• _Information supplied_:
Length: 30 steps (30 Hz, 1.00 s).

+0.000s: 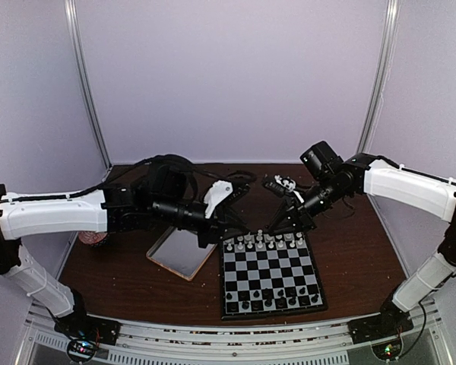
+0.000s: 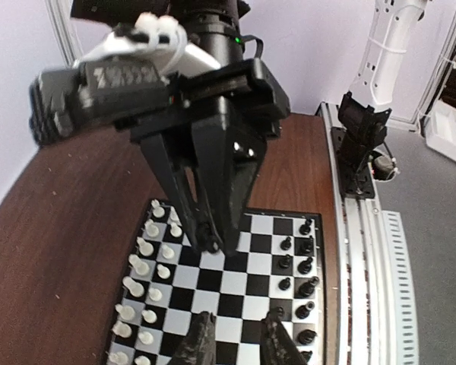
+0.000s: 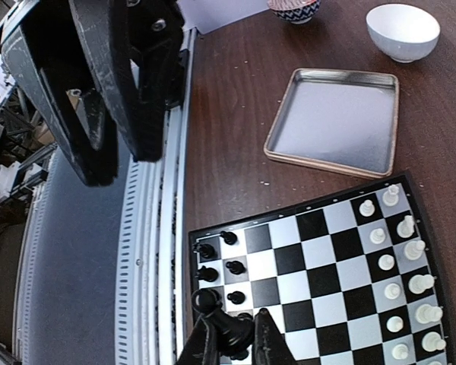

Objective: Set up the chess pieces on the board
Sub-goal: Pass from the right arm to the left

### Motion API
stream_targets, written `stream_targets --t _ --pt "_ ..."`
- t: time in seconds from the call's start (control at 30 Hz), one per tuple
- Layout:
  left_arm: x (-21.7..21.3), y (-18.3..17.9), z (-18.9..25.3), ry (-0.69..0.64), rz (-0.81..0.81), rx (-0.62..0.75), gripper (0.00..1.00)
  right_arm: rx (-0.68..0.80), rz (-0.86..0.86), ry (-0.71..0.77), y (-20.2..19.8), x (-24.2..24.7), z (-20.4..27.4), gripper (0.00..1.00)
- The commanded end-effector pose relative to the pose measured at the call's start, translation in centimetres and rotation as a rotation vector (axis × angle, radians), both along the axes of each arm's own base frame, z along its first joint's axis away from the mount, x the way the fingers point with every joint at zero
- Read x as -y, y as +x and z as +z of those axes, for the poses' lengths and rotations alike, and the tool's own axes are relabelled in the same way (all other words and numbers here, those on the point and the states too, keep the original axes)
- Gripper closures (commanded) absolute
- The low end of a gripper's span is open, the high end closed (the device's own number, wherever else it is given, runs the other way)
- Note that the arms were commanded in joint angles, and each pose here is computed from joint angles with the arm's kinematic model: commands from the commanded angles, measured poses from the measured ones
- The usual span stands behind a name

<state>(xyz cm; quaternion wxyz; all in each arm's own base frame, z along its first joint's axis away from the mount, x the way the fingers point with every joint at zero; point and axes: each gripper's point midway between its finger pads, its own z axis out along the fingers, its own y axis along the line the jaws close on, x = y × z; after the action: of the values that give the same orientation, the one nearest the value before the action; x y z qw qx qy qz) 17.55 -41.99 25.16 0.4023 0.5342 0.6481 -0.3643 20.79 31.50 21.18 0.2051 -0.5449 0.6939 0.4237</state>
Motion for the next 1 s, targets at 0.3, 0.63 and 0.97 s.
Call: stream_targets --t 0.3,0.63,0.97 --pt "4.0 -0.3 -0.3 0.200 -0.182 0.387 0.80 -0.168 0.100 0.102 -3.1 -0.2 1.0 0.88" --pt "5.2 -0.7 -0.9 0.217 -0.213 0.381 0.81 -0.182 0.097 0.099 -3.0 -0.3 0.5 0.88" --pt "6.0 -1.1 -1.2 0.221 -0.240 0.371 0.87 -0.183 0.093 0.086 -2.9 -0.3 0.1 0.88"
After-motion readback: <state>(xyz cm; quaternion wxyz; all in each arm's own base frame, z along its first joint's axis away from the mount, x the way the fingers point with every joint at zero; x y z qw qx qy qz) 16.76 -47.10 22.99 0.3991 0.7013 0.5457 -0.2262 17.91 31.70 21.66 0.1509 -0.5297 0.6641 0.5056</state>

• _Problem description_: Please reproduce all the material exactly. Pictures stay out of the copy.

• _Answer to the exercise_:
Length: 30 steps (30 Hz, 1.00 s).

+0.000s: 
+0.000s: 
+0.000s: 

Objective: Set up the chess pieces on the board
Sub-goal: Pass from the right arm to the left

### Motion API
stream_targets, written `stream_targets --t _ --pt "_ ..."`
- t: time in seconds from the call's start (control at 30 Hz), one per tuple
- Layout:
  left_arm: x (-21.7..21.3), y (-18.3..17.9), z (-18.9..25.3), ry (-0.69..0.64), rz (-0.81..0.81), rx (-0.62..0.75), gripper (0.00..1.00)
  right_arm: rx (-0.68..0.80), rz (-0.86..0.86), ry (-0.71..0.77), y (-20.2..19.8), x (-24.2..24.7), z (-20.4..27.4), gripper (0.00..1.00)
- The commanded end-effector pose relative to the pose measured at the call's start, translation in centimetres and rotation as a rotation vector (axis × angle, radians), both along the axes of each arm's own base frame, z along its first joint's axis away from the mount, x the way the fingers point with every joint at zero
- Read x as -y, y as +x and z as +z of those axes, for the poses' lengths and rotations alike, and the tool's own axes are relabelled in the same way (all other words and numbers here, those on the point and the states too, keep the original axes)
- Gripper closures (commanded) absolute
- The low end of a gripper's span is open, the high end closed (the device's own number, wherever else it is given, runs the other way)
- Note that the arms were commanded in joint angles, and each pose here is computed from joint angles with the arm's kinematic model: commands from the commanded angles, measured poses from the measured ones
- The usual span stands behind a name

<state>(xyz cm; quaternion wxyz; all in each arm's own base frame, z along its first joint's axis away from the mount, x the way the fingers point with every joint at zero; point and axes: each gripper's point midway between its finger pads, its own z axis out along the fingers, its own y axis along the line the jaws close on, x = y × z; after the action: of the values that give the same orientation, the one nearest the value before the action; x y z qw qx qy qz) 17.55 -41.99 25.16 0.4023 0.5342 0.6481 -0.3643 20.79 31.50 21.18 0.2051 -0.5449 0.6939 0.4237</state>
Motion for the next 1 s, targets at 0.3, 0.63 and 0.97 s.
Call: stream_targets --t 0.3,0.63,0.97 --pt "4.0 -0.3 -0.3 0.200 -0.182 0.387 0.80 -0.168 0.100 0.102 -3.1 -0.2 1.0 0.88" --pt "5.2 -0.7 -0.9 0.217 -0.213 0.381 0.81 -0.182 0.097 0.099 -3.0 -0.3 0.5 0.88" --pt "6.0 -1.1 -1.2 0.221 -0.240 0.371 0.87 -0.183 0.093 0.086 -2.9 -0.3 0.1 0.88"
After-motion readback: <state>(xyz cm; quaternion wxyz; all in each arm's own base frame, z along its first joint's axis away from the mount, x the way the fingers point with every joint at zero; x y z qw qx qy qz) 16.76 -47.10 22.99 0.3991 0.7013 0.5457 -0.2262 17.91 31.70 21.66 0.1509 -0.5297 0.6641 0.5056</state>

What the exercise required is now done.